Please write out exactly the lines of the data below from the line holding "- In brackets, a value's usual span" through the line holding "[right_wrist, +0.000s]", and leave out the rest.

☆ ☆ ☆ ☆

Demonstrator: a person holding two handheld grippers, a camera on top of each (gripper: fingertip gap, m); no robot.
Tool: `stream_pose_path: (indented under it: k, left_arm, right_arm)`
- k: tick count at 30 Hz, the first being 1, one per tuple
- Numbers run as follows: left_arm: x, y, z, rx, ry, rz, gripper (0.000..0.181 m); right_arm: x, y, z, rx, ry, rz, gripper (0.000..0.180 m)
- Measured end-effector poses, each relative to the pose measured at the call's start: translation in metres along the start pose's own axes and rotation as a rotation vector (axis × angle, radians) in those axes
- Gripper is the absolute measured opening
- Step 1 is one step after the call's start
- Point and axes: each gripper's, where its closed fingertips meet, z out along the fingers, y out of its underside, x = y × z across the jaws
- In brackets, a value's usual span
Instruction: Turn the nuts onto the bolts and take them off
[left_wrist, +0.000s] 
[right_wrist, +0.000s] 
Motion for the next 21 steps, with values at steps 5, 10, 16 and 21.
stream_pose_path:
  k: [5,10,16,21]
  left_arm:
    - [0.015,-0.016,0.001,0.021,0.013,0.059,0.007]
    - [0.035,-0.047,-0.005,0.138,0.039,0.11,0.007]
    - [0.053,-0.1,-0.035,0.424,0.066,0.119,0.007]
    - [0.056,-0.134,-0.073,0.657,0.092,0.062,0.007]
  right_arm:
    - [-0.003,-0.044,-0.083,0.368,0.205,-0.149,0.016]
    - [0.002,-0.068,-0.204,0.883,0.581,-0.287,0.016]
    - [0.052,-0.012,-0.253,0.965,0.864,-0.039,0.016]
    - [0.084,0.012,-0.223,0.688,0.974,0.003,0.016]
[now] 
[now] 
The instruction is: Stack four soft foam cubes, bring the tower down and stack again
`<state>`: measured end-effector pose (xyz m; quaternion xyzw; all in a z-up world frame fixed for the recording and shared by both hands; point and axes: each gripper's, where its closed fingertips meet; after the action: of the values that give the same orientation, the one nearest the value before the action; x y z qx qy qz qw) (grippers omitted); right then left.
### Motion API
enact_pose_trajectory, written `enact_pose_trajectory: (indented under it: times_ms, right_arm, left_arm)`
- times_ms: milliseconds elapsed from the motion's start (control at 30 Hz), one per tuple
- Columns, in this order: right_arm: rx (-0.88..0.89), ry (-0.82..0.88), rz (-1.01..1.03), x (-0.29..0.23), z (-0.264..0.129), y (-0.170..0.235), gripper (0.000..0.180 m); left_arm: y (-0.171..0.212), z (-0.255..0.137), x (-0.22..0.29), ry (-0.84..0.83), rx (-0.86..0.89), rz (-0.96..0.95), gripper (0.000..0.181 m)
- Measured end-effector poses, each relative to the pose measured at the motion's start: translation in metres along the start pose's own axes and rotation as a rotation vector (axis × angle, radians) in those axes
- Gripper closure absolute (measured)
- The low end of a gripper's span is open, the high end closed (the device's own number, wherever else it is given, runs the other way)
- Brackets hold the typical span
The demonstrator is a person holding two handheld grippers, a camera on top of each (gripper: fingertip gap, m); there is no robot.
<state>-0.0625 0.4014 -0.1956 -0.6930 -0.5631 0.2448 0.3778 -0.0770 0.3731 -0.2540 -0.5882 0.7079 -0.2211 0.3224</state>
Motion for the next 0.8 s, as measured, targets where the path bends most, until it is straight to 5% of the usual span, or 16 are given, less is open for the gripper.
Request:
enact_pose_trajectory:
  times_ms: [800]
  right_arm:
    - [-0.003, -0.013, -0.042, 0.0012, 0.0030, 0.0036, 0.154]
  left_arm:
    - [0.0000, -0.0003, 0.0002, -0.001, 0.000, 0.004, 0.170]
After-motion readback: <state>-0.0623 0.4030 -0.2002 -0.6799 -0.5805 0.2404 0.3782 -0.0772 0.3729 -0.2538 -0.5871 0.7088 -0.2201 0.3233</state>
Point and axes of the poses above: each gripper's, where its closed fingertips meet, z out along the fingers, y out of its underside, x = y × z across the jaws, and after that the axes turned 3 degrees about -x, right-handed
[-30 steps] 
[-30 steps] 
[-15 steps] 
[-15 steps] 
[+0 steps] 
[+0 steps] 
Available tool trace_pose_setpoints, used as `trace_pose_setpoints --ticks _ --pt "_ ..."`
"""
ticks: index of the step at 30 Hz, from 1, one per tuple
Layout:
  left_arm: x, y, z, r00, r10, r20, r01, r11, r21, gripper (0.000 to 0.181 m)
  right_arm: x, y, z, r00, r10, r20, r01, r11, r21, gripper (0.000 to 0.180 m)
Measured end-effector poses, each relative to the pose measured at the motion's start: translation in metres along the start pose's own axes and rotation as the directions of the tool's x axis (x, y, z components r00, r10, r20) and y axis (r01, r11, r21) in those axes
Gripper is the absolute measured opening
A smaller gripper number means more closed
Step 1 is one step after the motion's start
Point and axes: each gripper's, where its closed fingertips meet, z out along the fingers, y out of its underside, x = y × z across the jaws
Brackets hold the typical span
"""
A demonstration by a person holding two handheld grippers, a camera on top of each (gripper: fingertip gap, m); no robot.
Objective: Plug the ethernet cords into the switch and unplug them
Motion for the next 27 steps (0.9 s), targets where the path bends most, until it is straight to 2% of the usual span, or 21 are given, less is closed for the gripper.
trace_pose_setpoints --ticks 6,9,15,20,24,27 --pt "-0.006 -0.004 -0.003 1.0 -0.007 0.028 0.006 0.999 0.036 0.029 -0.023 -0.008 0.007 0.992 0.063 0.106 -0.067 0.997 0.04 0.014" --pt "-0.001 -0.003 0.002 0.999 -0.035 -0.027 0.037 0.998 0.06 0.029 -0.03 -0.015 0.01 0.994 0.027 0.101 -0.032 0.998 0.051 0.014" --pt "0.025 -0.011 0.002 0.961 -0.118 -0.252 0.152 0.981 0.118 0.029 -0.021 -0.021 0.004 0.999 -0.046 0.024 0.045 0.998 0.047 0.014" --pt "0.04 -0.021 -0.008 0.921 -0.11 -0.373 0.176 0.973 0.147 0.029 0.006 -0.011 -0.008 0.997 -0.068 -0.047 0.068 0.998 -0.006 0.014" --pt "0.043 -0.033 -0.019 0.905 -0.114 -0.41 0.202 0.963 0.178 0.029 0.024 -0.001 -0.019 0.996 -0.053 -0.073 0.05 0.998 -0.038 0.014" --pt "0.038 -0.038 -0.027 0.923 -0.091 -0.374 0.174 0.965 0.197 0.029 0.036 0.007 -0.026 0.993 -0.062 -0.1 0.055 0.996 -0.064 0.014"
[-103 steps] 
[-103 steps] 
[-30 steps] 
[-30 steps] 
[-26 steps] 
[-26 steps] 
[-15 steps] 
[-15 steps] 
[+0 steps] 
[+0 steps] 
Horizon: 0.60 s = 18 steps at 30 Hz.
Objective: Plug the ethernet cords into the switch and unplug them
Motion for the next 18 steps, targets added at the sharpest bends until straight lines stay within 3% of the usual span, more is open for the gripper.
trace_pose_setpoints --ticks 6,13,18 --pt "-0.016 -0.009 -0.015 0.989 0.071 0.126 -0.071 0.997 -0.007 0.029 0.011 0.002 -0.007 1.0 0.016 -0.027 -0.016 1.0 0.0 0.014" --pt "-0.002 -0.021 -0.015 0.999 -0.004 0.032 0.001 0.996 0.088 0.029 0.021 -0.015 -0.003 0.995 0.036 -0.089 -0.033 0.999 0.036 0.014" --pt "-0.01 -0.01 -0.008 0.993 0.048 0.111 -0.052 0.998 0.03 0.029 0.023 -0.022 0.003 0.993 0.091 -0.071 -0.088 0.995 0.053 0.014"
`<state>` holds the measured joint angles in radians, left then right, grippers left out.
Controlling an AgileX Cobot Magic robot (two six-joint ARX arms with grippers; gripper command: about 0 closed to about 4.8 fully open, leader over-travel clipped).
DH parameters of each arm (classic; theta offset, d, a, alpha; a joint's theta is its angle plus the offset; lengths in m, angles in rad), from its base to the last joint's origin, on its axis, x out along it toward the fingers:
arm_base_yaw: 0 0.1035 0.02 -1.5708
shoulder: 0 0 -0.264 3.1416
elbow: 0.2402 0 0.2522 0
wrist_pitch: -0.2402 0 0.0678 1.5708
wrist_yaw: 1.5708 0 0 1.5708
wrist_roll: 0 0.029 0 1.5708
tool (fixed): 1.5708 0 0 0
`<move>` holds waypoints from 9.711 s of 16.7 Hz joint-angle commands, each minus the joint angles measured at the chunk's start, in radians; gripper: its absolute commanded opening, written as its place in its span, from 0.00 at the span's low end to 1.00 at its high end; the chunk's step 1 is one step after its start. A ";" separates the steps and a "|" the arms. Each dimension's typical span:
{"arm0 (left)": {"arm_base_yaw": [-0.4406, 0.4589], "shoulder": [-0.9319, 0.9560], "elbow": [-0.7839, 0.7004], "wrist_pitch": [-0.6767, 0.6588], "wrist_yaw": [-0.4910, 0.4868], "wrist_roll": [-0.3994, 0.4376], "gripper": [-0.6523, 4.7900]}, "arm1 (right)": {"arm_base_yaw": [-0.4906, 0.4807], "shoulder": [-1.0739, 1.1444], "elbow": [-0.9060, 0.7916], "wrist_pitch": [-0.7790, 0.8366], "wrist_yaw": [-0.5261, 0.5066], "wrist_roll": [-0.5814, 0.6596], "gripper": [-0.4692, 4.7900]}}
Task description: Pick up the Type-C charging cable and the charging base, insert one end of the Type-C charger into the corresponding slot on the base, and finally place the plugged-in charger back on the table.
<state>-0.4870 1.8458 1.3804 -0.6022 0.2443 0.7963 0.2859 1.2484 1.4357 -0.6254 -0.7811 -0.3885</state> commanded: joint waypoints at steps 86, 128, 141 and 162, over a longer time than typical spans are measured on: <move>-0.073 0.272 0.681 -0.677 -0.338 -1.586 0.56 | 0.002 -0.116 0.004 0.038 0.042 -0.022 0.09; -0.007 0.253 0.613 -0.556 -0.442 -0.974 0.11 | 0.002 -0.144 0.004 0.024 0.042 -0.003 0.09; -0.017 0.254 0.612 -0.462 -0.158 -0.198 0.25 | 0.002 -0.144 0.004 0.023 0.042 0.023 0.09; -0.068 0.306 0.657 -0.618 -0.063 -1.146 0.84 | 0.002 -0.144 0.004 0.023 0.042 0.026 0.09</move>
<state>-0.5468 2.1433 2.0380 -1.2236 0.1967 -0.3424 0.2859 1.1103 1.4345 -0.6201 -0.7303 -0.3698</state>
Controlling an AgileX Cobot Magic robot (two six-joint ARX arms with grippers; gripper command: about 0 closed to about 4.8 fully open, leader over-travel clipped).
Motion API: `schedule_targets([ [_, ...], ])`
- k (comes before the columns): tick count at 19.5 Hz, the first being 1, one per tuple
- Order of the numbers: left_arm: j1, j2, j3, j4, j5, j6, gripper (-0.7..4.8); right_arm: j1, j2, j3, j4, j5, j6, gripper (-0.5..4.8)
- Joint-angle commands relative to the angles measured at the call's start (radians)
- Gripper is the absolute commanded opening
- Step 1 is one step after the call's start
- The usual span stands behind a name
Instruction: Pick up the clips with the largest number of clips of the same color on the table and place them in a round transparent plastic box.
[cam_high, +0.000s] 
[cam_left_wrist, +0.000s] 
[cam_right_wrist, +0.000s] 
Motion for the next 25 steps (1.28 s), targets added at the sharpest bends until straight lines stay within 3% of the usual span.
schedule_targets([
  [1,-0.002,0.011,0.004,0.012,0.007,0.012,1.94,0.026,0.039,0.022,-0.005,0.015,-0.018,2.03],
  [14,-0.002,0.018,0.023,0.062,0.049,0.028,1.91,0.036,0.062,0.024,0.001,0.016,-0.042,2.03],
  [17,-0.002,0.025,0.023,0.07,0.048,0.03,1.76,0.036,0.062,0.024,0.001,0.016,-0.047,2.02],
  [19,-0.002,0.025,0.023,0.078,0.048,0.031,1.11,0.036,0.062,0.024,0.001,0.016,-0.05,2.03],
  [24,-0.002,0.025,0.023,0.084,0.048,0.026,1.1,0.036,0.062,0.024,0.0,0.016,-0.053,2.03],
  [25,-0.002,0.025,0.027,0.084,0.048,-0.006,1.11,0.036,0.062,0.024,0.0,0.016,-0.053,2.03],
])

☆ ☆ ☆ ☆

• **THE COMPLETED TASK**
- In brackets, a value's usual span
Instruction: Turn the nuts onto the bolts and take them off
[left_wrist, +0.000s] 
[right_wrist, +0.000s] 

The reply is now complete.